The team de novo sequenced the genome using just the RS II and is comparing that assembly to other assemblies. The project was started in November and is an ongoing collaboration with researchers from the Ontario Institute of Cancer Research, he said, and the results presented were preliminary.

McCombie also highlighted performance improvements to the RS II system since the group started the project in November 2014. Then, the teams were achieving mean read lengths of 6.2kb and yields of 213mb per SMRT cell. Since switching to the newer chemistry though, the throughput per cell has increased five-fold to over 1gb per SMRT cell and mean reads have increased to 11.3kb.

DNAnexus performed the assembly of the genome in just 21 hours, making it the fastest genome assembled. The contig N50 was 2.56mb with the maximum contig 23.5mb.

Average coverage of the genome is 54x, McCombie said, with approximately 12x coverage contained in reads over 20kb and 50x coverage in reads longer than 10kb.

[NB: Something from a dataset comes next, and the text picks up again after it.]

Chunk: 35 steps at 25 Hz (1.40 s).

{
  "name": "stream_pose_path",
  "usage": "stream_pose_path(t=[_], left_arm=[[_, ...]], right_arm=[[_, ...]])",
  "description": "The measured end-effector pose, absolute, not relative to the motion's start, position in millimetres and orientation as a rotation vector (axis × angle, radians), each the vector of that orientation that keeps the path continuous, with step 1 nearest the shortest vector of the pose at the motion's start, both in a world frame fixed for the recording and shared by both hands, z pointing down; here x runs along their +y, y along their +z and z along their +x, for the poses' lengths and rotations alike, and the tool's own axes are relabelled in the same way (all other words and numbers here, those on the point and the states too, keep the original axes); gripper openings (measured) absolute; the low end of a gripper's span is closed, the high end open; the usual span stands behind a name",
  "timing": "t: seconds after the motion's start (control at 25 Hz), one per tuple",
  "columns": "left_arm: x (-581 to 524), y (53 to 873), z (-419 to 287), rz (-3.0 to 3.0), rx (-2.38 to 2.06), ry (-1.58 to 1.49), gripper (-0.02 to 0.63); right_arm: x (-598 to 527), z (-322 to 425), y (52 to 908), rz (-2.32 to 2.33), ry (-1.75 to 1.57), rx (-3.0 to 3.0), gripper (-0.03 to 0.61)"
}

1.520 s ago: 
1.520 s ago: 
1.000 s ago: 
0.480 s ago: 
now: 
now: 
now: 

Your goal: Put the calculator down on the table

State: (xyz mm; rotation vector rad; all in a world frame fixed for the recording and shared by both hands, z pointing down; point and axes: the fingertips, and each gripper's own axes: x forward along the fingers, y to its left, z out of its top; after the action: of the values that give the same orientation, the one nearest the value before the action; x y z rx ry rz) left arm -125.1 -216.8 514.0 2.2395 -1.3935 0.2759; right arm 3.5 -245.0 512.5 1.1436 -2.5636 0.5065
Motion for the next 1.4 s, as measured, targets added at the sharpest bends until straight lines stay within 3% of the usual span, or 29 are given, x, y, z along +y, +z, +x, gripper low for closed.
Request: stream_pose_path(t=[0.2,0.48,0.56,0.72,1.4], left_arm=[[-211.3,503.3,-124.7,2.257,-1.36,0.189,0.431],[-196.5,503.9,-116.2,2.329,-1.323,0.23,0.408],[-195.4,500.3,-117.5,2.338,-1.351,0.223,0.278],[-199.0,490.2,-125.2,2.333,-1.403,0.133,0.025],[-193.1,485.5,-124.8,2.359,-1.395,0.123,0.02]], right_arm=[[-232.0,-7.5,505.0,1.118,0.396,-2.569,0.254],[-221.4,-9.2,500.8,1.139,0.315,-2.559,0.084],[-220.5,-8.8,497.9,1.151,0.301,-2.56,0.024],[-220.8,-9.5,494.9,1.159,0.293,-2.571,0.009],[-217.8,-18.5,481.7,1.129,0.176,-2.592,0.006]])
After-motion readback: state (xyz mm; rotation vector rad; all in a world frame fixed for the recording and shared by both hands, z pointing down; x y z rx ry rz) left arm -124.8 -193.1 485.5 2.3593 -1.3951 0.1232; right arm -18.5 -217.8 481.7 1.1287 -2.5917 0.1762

As expected due to karyotyping results, the coverage per chromosome is highly variable. Coverage of chromosome 17, which contains the amplified HER2 gene, is much higher. When compared to Illumina sequencing data, he said that although the overall results are similar — higher coverage of chromosome 17 due to the HER2 amplification — there is a drop-off in coverage, even within the HER2 gene, due to the presence of short repeats.

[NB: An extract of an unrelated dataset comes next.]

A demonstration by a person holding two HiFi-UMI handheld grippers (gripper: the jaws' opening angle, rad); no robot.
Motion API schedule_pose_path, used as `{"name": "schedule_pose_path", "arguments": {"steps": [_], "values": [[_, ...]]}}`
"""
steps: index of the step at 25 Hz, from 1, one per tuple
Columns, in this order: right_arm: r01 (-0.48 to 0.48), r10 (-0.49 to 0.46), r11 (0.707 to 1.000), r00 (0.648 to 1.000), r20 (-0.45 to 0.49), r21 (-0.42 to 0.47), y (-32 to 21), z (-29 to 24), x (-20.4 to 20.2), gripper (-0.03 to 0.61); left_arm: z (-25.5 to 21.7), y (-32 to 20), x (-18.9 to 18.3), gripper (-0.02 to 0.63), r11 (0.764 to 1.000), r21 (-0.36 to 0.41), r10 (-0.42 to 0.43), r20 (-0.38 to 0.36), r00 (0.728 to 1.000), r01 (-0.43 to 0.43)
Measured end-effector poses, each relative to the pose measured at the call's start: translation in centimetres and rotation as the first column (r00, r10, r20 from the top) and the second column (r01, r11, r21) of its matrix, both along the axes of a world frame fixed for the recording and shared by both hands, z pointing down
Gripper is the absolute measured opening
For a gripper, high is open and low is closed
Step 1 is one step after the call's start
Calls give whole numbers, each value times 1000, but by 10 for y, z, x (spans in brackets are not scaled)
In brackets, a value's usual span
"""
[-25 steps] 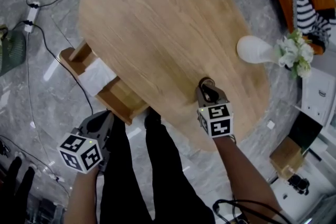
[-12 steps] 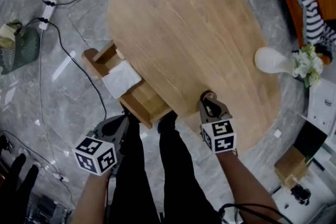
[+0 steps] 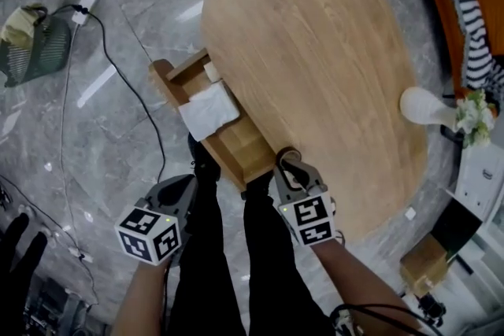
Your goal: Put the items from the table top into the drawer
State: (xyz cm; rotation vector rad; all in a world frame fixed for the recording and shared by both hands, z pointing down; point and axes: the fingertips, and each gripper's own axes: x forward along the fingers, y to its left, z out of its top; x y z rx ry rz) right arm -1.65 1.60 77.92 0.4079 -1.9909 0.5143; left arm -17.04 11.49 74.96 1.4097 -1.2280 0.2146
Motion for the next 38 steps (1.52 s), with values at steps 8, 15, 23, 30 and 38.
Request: {"name": "schedule_pose_path", "arguments": {"steps": [8,15,23,30,38], "values": [[131,-130,991,991,18,-33,33,10,-50,55,4,19,-30,0,998,0,-60,15,998,60],[152,-154,986,988,-30,-61,43,44,-68,55,11,28,-47,0,999,10,-50,32,998,50],[104,-119,987,985,-127,-121,50,80,-54,66,16,41,-53,0,997,-2,-75,32,997,75],[115,-127,984,988,-83,-135,55,65,-52,95,7,45,-49,0,996,2,-86,45,995,86],[123,-115,981,991,64,-150,43,-12,-29,76,-36,38,-20,0,995,26,-101,74,992,99]]}}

Focusing in on the HER2 gene, the PacBio technology detects recombinations and breakpoints. Illumina sequencing detected some, but not all, of the breakpoints, and also had false positives, McCombie said.

In addition, sequencing on the RS II detected some complex structural variations that were not identified from HiSeq data, such as an inverted duplication involving the HER2 gene.

"Looking more deeply, there were a series of events," McCombie said, that can be pieced together by following the detected fusions, translocations, and break points, including translocations involving chromosome 17 and chromosome 8, as well as a known fusion between RARA and PKIA.

"What we think happened," McCombie explained, is that the first event was a translocation involving the HER2 gene on chromosome 17 into chromosome 8. "Chromosome 8 is incredibly amplified," he said, indicating the event was an early one. That translocation was followed by a second duplication within chromosome 8, followed by a partial duplication and inversion, and then finally, the HER2 region within chromosome 8 was duplicated one last time.

McCombie said that the team is making its data freely available. All the raw data from the HER2 cancer line is available now, and the group will soon have the whole-genome assembly and methylation analysis available. In addition, he said that the team is planning to analyze 100 individual cells.